Copy out the entire listing precisely.

# INFORMATION PROVIDED:
Content starts

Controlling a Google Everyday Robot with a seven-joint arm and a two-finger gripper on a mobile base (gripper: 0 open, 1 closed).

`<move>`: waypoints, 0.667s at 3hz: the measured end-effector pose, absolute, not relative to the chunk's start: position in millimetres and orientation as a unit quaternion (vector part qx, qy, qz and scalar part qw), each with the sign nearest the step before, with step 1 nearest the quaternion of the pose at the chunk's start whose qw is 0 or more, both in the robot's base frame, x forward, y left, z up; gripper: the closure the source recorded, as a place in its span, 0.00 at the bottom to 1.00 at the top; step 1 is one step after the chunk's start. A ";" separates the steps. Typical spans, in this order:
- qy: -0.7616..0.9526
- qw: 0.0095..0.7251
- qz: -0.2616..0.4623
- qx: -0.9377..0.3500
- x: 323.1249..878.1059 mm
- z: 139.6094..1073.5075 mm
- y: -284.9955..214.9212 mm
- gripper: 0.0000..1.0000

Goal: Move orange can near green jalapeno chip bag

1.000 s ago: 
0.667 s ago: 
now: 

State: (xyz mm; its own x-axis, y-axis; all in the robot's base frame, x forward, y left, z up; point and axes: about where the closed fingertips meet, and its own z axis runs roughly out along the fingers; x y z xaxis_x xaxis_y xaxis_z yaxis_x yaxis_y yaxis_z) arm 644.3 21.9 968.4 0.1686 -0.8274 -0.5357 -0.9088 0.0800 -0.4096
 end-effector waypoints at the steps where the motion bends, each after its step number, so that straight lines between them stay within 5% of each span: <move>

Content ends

# ANSWER AREA:
Controlling a Google Everyday Robot with a seven-joint arm and a two-finger gripper on a mobile base (gripper: 0 open, 1 closed).

`<move>`: waypoints, 0.667s at 3hz: the measured end-effector pose, absolute, not relative to the chunk's start: position in millimetres and orientation as a unit quaternion (vector part qx, qy, qz and scalar part qw), each with the sign nearest the step before, with step 1 nearest the quaternion of the pose at the chunk's start whose qw is 0 or more, both in the robot's base frame, x forward, y left, z up; gripper: the closure the source recorded, as a place in its span, 0.00 at the bottom to 1.00 at the top; step 1 is one step after the chunk's start. A ";" separates the steps. Typical spans, in this order:
- qy: -0.7616..0.9526
- qw: 0.0095..0.7251
- qz: -0.2616..0.4623
- qx: -0.9377..0.3500
- x: 323.1249..878.1059 mm
- z: 139.6094..1073.5075 mm
- y: -284.9955..214.9212 mm
- gripper: 0.0000..1.0000

Goal: Move orange can near green jalapeno chip bag

1.000 s ago: 
0.667 s ago: 
now: 

State: (xyz mm; its own x-axis, y-axis; all in the robot's base frame, x forward, y left, z up; point and axes: about where the closed fingertips meet, and its own z axis runs roughly out along the fingers; x y z xaxis_x xaxis_y xaxis_z yaxis_x yaxis_y yaxis_z) arm 644.3 21.9 968.4 0.1686 -0.8274 -0.5357 -0.9088 0.0800 -0.4096
 end-effector waypoints at the steps where the motion bends, each after its step number, so that straight lines between them stay within 5% of each span: <move>

No further answer is required.